### Assigned task:
Your output should be every line below, copied exactly.

BEGIN Data shown

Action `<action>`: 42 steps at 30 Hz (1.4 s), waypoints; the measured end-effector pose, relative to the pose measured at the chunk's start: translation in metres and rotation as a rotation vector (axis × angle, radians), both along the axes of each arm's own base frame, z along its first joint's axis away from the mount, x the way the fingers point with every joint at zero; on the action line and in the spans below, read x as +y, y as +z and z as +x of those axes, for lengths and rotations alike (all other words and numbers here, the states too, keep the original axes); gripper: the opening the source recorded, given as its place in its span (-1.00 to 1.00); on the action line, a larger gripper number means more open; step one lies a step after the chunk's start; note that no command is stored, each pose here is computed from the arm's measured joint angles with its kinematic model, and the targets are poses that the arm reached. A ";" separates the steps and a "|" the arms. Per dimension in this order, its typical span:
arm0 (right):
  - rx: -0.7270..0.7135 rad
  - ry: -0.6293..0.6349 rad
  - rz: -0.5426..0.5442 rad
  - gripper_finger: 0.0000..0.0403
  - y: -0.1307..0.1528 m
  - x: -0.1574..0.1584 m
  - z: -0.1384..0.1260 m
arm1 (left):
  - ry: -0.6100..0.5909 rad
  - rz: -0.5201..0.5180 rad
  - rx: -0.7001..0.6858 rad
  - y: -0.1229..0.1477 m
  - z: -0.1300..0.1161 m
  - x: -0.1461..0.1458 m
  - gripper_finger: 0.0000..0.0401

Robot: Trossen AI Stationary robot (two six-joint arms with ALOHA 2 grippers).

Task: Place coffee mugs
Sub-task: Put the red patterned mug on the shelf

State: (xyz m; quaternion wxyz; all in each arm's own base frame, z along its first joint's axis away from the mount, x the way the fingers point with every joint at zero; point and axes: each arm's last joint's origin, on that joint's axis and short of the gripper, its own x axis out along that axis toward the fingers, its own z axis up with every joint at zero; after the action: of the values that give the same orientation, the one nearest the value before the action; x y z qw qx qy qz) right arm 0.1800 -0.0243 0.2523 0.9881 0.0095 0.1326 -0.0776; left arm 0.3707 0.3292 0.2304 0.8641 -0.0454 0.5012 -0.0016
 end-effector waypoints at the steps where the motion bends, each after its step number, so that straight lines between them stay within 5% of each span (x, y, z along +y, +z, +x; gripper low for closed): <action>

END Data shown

### Solution:
Action `<action>`: 42 steps at 30 Hz (1.4 s), waypoints; the measured end-effector pose, relative to the pose measured at the chunk's start: translation in metres and rotation as a rotation vector (axis × angle, radians), both along the axes of each arm's own base frame, z along its first joint's axis away from the mount, x the way the fingers point with every joint at zero; on the action line and in the spans below, read x as +y, y as +z and z as +x of those axes, for lengths and rotations alike (all other words and numbers here, the states too, keep the original axes); gripper: the opening the source recorded, given as its place in its span (-1.00 to 1.00); on the action line, a larger gripper number means more open; step one lies a step after the chunk's start; note that no command is stored, each pose here is computed from the arm's measured joint angles with its kinematic model, and the targets are poses that the arm reached. A ";" separates the steps and a "|" the arms. Per dimension in this order, its typical span:
arm0 (right):
  - rx: -0.7270..0.7135 rad
  - ry: -0.6293..0.6349 rad
  - rz: -0.5426..0.5442 rad
  - gripper_finger: 0.0000..0.0403
  - y: -0.1307..0.1528 m
  - x: -0.1574..0.1584 m
  - z: -0.1384..0.1260 m
arm1 (left):
  - ry: -0.6100..0.5909 rad
  - rz: -0.5201..0.5180 rad
  - rx: -0.7001..0.6858 rad
  - y: -0.1229..0.1477 m
  - z: -0.1300..0.1161 m
  - x: -0.1461..0.1458 m
  - gripper_finger: 0.0000..0.0401

Robot: Trossen AI Stationary robot (two six-joint arms with ALOHA 2 grippers).

Task: Place coffee mugs
Sub-task: Put the red patterned mug on the shelf

State: (xyz m; quaternion wxyz; all in each arm's own base frame, z along its first joint's axis away from the mount, x the way the fingers point with every joint at zero; point and axes: each arm's last joint's origin, on that joint's axis and short of the gripper, its own x axis out along that axis toward the fingers, its own z axis up with every joint at zero; after the action: of the values that give the same orientation, the one nearest the value before the action; x y z qw qx qy qz) right arm 0.1800 -0.0243 0.2523 0.9881 0.0095 0.1326 -0.0776; left arm 0.3707 0.3292 0.2304 0.8641 -0.0454 0.5012 -0.0016
 end-effector waypoints at the steps where the motion bends, each after its step number, so that straight lines between them stay within 5% of each span (x, y, z along +y, +z, +x; gripper low for closed): <action>

Here the answer is complete.